DreamingRapid eye movement, or REM, is a stage of sleep in which you’re most likely to dream.
Your heart rate, blood pressure, and even temperature might rise in this phase – and your eyes, well, rapidly move.
During REM, Harvard Health says, “muscles in your arms and legs also become temporarily unable to move” to prevent you from acting out your dreams.
But why do our peepers stay so active?
According to a 2022 paper published in Science, the answer to that might involve your dreams, too.
Why do our eyes move during REM?
According to the paper, in mice, it seems to happen because their eyes are following the scenes in our dreams.
Previously, scientists wondered whether this movement was random.
But this study looked at the “head direction” of dreaming mice, or the area in which their brains seemed to suggest they were going, though of course they were still.

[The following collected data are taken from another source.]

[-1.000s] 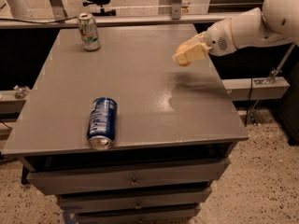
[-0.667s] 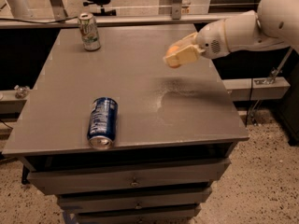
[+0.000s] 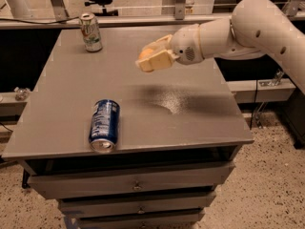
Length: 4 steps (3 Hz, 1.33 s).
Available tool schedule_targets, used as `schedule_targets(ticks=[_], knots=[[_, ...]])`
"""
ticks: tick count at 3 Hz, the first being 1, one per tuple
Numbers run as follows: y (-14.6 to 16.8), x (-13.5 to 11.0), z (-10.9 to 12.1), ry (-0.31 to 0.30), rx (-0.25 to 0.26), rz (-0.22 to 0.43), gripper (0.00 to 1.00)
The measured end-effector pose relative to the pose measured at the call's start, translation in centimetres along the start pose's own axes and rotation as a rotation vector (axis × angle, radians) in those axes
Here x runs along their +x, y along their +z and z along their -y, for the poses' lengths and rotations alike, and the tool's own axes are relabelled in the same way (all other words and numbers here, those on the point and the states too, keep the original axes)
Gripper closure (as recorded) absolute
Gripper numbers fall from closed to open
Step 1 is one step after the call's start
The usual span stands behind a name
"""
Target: Move orange near 7up can
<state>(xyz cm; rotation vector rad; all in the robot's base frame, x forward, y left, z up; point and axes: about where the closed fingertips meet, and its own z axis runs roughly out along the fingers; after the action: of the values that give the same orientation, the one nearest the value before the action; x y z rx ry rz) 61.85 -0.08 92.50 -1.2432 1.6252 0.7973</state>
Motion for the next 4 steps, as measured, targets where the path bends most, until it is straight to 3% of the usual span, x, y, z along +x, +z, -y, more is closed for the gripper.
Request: schedule_targets(ticks=[1, 2, 4], knots=[[3.3, -1.3, 1.1, -0.022, 0.043, 0.041, 1.0], [6.4, -2.4, 4.5, -0.034, 0.118, 0.085, 1.0], [8.1, -3.5, 5.6, -0.045, 0.133, 0.124, 1.0]])
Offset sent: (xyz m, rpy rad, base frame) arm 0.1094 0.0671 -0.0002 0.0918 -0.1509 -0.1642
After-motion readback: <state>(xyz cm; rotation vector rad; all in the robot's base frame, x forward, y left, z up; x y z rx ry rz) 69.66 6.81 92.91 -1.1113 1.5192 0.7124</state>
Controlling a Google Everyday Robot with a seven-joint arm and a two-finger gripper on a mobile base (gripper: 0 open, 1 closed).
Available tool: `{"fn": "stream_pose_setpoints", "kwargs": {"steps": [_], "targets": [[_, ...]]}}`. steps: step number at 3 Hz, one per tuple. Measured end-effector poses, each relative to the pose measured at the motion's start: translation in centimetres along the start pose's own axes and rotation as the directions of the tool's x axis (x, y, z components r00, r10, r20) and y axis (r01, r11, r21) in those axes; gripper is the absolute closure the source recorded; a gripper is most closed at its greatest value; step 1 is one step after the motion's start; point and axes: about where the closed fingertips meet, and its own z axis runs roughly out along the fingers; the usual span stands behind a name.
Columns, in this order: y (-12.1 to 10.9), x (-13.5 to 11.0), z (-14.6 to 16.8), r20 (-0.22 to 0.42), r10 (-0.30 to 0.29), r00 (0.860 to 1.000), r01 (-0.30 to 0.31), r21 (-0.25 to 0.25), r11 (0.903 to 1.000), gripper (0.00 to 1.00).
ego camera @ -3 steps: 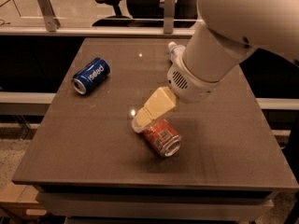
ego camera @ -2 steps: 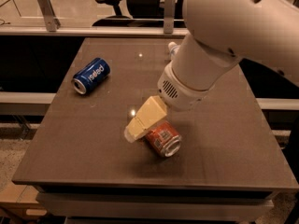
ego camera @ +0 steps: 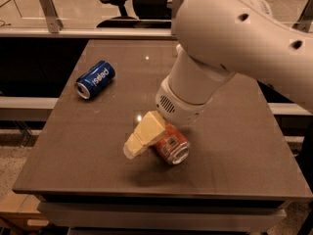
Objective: Place coke can upright
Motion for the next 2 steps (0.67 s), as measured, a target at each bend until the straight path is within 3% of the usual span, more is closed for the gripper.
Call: {"fn": "stream_pose_setpoints", "kwargs": {"steps": [1, 2], "targets": [[-0.49, -0.31, 0.7, -0.028, -0.003, 1.0, 0.004, 0.029, 0.9996, 0.0], [-1.32, -0.67, 0.76, -0.033, -0.019, 0.999, 0.021, 0.064, 0.9977, 0.17]]}}
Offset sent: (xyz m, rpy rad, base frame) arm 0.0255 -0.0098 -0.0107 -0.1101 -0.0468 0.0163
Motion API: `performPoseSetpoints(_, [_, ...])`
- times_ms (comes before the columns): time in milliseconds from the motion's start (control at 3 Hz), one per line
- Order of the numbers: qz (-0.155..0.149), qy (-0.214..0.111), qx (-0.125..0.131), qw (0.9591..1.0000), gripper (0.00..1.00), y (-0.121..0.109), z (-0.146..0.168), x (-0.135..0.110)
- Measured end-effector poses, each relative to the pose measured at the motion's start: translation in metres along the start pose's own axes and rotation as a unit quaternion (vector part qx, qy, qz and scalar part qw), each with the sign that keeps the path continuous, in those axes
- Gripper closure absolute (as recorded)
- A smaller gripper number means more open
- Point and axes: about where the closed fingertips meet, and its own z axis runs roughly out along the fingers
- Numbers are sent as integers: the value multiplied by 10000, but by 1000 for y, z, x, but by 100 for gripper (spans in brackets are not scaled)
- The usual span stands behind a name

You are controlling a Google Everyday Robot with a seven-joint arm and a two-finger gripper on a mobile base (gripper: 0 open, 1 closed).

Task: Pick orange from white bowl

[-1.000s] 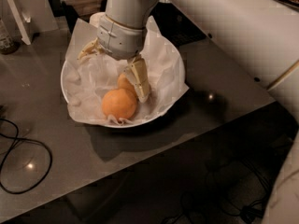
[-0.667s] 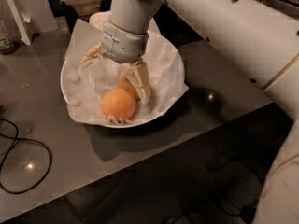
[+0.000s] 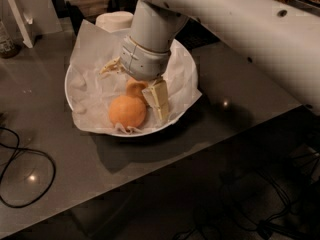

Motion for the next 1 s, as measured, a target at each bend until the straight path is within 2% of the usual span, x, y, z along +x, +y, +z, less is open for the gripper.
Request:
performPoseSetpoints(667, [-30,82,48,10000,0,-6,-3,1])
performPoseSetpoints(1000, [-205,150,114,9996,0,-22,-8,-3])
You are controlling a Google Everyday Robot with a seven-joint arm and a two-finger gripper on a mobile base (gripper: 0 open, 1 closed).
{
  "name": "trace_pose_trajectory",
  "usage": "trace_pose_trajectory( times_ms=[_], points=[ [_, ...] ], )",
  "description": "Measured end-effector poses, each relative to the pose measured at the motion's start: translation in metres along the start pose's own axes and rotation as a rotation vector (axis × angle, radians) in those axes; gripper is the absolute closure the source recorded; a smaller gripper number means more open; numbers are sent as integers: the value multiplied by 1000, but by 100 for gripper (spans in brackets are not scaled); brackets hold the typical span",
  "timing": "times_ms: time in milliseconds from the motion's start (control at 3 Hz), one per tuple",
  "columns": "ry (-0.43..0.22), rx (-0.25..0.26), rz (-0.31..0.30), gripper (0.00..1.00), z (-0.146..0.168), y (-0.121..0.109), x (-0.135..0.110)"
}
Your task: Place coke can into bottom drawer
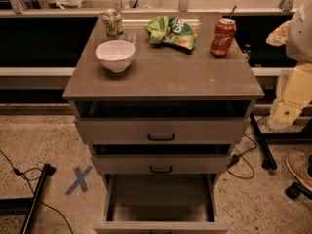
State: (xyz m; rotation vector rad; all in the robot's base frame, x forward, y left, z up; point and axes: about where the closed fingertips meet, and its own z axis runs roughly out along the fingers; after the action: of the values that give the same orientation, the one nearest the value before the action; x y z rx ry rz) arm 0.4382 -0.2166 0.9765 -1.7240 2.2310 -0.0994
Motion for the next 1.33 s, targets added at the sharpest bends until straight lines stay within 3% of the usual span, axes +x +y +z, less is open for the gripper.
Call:
trace_pose_trajectory(
  times_ms=[667, 1000, 1333],
  points=[
    [-9, 21, 17, 0, 1, -11, 2],
    [26, 82, 95, 0, 9, -69, 25],
    [15, 176, 206, 0, 17, -144, 61]
  ],
)
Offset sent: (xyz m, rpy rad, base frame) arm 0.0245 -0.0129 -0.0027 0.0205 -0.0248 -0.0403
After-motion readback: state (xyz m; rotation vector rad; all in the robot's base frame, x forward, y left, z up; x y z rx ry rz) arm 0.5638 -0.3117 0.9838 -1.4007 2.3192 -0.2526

They compared this to the eye movement of mice in REM, too, and found they matched.
The researchers think this could be a way to keep human dreams feeling “real” and suggest that REM furthers the idea that our nighttime hallucinations are based on real-life inputs and experiences.
The study’s senior author, Dr Massimo Scanziani, told the University of San Francisco, California’s site about a dream he used to have about breathing underwater (he’s a diver).
Though he realised it was untrue when he woke up, “In the dream, you believe it’s real because there aren’t sensory inputs to bring you back to reality.
“It’s a perfectly harmonious fake world.”
How does REM coordinate with the brain while dreaming?
In short, we don’t know.
But Dr Scanziani’s research found that many of the same parts of the brain coordinate during both dreaming and wakefulness, suggesting that some of the same mechanisms are at play in both.
The hard part, the scientist said, was working out when that process became “generative” – ie during dreaming.
“One of our strengths as humans is this capacity to combine our real-world experiences with other things that don’t exist at the present moment and may never exist,” he said.
“This generative ability of our brain is the basis of our creativity.”